Es raro, pero casi parece que no le interesa, y eso no tiene *ningún* sentido, porque todos los tíos van detrás de Macy. Es como una mezcla rara de pringada y zorra, pero así es Macy, y he aprendido a ignorar su actitud coqueta.

Parece que todos los tíos quieren echar un polvo con ella solo para luego hacer como si no existiera. No lo entiendo, pero lo acepto tal cual es.

Llegamos al aparcamiento con Macy hablando sin parar a Luc, aunque él no parece molestarle.

—¿Y dónde vivías antes de mudarte aquí? —Macy le pone voz de *quiero comerte*, esa que siempre me hace poner los ojos en blanco… y este momento no es la excepción.
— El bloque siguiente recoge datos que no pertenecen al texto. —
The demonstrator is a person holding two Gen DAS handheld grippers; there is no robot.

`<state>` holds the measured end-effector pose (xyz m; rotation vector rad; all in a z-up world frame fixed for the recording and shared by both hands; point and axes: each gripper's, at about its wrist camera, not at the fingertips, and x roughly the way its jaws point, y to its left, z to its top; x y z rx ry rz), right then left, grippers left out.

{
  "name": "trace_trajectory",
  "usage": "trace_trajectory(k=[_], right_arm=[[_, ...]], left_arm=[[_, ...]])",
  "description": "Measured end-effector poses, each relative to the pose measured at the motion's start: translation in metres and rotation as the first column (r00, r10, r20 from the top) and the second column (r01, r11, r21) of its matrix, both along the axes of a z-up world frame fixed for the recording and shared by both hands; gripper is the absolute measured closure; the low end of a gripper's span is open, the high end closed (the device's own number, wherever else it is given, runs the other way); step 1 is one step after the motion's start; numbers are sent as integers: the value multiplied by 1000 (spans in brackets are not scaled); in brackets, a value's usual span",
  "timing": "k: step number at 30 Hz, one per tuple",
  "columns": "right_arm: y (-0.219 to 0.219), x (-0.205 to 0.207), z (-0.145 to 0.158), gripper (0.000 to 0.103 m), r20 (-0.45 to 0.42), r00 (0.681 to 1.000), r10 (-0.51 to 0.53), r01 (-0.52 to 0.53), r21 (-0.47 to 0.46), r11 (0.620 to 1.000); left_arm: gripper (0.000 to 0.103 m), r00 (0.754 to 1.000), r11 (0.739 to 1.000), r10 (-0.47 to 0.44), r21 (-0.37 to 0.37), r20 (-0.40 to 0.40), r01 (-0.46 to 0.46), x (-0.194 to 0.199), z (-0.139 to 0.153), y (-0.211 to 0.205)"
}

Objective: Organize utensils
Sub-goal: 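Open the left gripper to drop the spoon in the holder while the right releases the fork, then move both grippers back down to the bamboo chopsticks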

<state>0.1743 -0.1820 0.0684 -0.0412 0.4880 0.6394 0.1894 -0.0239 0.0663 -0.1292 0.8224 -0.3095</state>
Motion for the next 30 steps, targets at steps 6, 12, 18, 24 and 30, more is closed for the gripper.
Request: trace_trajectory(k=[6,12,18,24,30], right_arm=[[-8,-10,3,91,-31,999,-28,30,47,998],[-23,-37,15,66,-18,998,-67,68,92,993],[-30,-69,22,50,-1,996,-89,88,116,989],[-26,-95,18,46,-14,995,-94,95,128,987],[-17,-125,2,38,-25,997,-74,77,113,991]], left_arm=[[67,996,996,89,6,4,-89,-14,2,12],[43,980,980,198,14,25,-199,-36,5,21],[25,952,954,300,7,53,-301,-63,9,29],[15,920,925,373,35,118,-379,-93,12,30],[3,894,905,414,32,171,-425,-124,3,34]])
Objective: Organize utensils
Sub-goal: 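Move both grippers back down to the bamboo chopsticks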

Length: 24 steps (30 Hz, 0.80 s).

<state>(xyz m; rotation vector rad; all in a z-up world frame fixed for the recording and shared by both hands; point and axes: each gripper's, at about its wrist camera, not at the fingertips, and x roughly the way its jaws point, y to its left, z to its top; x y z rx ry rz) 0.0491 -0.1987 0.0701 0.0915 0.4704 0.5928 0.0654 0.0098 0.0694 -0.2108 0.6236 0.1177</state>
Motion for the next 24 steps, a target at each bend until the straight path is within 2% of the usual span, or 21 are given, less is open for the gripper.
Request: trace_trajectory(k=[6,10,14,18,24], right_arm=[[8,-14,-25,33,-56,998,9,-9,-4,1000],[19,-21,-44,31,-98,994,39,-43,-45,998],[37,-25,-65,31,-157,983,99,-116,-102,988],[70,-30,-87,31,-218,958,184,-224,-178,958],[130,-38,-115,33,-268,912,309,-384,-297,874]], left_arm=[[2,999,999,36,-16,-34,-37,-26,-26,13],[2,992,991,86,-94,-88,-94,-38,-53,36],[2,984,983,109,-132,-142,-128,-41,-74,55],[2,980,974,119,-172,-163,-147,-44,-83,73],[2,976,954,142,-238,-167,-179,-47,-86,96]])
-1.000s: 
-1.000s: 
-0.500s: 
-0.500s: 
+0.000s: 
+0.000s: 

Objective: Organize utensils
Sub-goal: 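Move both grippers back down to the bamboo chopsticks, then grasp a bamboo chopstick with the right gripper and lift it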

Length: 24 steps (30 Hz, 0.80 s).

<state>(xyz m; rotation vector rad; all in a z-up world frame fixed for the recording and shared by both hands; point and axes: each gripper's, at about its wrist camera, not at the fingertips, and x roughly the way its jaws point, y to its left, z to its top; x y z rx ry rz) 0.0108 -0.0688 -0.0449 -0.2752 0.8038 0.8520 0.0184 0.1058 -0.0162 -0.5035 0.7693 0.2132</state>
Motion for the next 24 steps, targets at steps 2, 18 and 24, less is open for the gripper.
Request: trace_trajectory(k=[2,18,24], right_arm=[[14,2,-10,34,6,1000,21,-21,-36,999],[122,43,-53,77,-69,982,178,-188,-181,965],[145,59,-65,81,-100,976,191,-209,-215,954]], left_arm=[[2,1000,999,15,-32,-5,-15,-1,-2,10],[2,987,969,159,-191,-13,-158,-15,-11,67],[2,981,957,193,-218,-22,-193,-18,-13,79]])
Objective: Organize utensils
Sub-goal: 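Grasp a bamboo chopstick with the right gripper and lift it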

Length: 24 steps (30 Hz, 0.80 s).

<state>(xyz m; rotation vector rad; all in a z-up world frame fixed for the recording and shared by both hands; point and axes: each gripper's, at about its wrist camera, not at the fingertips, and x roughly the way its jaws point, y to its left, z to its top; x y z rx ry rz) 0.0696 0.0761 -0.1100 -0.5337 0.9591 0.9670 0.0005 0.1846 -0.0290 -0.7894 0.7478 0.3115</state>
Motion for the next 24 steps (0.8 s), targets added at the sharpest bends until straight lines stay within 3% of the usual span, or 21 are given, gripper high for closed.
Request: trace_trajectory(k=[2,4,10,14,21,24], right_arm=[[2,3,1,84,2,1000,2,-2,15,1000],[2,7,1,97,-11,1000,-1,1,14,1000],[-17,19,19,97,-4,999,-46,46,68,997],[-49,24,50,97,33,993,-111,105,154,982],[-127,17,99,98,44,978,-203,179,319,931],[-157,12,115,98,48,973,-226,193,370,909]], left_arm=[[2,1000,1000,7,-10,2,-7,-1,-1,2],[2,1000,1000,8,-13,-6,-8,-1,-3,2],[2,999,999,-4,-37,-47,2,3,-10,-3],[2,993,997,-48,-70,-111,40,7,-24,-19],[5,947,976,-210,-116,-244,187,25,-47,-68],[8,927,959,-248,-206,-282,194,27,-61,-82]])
Luc me mira justo a tiempo para pillarme y sonríe antes de responderle.

—Nos hemos movido mucho. Estábamos en Chicago antes de venir aquí, y antes en San Diego. —Es muy sutil, pero noto un deje de tensión en su voz que me hace prestarle atención.

—Ah, ¿y cuánto crees que os quedaréis por aquí antes de volver a mudaros? —Nos detenemos junto a mi camioneta y él se apoya con naturalidad en el capó de su coche mientras da otro sorbo a su café.

—Creo que nos quedaremos un tiempo. Nos mudábamos tanto por el trabajo de mi madre, pero mis padres acaban de divorciarse, así que ahora estoy aquí con mi padre. —Le sonrío con complicidad, pero Macy… bueno, Macy parece emocionada. Es casi vergonzoso, la verdad.

—¡Me alegro de que te quedes! —Antes de que pueda responder, suena el timbre y Macy me da su abrazo incómodo de siempre antes de largarse, dejándome a mí y a Luc ahí plantados, en un silencio incómodo.

—Perdona por ella. Es que… bueno, es Macy sin filtros. ¿Qué tienes en la primera clase? —Saca un papel doblado del bolsillo delantero de sus vaqueros y me lo da. Lo cojo y le paso mi café para que lo sujete mientras lo desdoblo y le echo un vistazo.

—Vaya, parece que tenemos las mismas clases, excepto tu quinto bloque de Educación Física y el sexto de Talleres de Automoción. Vamos, puedes seguirme por ahora, y en el almuerzo te enseño dónde ir para las dos que no compartimos. —Recojo mi café y le devuelvo su horario.